La lente dell’intimità è rappresentata dalla finzione come escamotage per restituire, ricostruendo fedelmente, quelle che sono le apparenze, specialmente su un piano visivo, della Callas, ma è invece rischiando, o tradendo metaforicamente i libretti per dar voce all’imperfezione, anche e soprattutto con i dialoghi, che il regista raggiunge lo spettatore – attraverso la sua evanescente figura, che appare e scompare all’interno della narrazione filmica – (come a dire questa è la mia visione della Callas, sto pigiando su rec come se stessi fingendo, ma qui vorrei anche raccontare quella visione che è emersa, al di fuori, dall’osservazione di Maria per poi essere elaborata da altri occhi).

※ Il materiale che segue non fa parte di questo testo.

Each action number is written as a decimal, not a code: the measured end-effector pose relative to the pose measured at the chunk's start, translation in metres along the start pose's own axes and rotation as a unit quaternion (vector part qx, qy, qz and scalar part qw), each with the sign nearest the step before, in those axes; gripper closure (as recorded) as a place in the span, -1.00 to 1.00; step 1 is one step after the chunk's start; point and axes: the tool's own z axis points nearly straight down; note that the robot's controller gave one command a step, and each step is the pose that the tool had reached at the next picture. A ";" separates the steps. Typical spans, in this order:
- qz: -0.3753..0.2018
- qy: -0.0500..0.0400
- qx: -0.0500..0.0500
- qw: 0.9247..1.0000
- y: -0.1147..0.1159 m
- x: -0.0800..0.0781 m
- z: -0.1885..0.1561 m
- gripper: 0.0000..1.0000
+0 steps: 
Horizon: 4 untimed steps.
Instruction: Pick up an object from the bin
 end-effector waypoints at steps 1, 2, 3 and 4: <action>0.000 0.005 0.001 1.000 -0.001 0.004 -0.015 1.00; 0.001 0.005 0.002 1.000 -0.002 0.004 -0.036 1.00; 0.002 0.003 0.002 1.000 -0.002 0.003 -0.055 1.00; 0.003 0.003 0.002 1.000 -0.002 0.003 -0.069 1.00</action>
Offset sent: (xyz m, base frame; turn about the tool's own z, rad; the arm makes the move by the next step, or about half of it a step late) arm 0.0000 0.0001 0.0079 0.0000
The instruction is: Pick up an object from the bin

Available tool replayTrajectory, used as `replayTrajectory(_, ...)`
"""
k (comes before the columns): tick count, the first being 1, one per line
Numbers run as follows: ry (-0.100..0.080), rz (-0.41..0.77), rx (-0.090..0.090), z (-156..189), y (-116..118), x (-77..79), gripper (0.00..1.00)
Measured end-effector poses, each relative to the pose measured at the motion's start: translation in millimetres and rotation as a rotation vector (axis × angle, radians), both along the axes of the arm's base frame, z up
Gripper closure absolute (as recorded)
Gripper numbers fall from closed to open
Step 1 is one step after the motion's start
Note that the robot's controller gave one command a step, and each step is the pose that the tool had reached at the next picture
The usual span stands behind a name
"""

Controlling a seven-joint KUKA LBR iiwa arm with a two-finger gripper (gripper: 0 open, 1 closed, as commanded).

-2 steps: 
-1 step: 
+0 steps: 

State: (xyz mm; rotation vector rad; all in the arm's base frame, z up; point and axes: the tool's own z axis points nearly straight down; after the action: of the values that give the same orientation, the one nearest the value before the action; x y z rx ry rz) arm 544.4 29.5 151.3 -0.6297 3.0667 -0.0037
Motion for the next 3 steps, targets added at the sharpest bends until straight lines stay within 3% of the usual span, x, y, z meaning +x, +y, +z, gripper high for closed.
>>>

  • Angelina Jolie abita il presente della Callas, la sua voce e il suo pensiero, il suo non accettare il compromesso, nell’Opera come nelle sue interviste, con continui affacci sul suo passato e sull’imminente futuro. Tutto questo a partire da una settimana dalla sua morte, avvenuta il 16 settembre 1977 nel suo appartamento di Parigi.
  • Al di là della somiglianza tra la sua interprete e la protagonista del film, quel che colpisce di Maria (2025) è in che modo questa essenza comune venga rappresentata, da principio – nel film, dal contemplabile connubio di una forma d’innata eleganza.

Dal dialogo tra sorelle, che vede coinvolta l’attrice Valeria Golino nei panni di Jackie, si lascia intendere invece allo spettatore come la scelta di mostrare l’iniziale incanto della favola tanto sfarzosa quanto decadente tra Onassis e Maria abbia, in realtà, come fine ultimo la sua, seppur dolorosa, messa in ridicolo, più che la sua romanticizzazione.

Ad affiancasi alla Divina, nel privato, ci sono Ferruccio Mazzadri, interpretato da Pierfrencesco Favino e Bruna Lupoli, alias Alba Rohrwacher. 

Queste due figure onnipresenti, che ruotano attorno a Maria nel racconto, sono le uniche a saper leggere tra le righe, ad ascoltarla e a salvarla, anche nei silenzi, nei momenti meno opportuni, e rappresentano, quindi, nella scomodità per le ossessioni della Divina, che è invece comodità per la solitudine di Maria, la sua famiglia.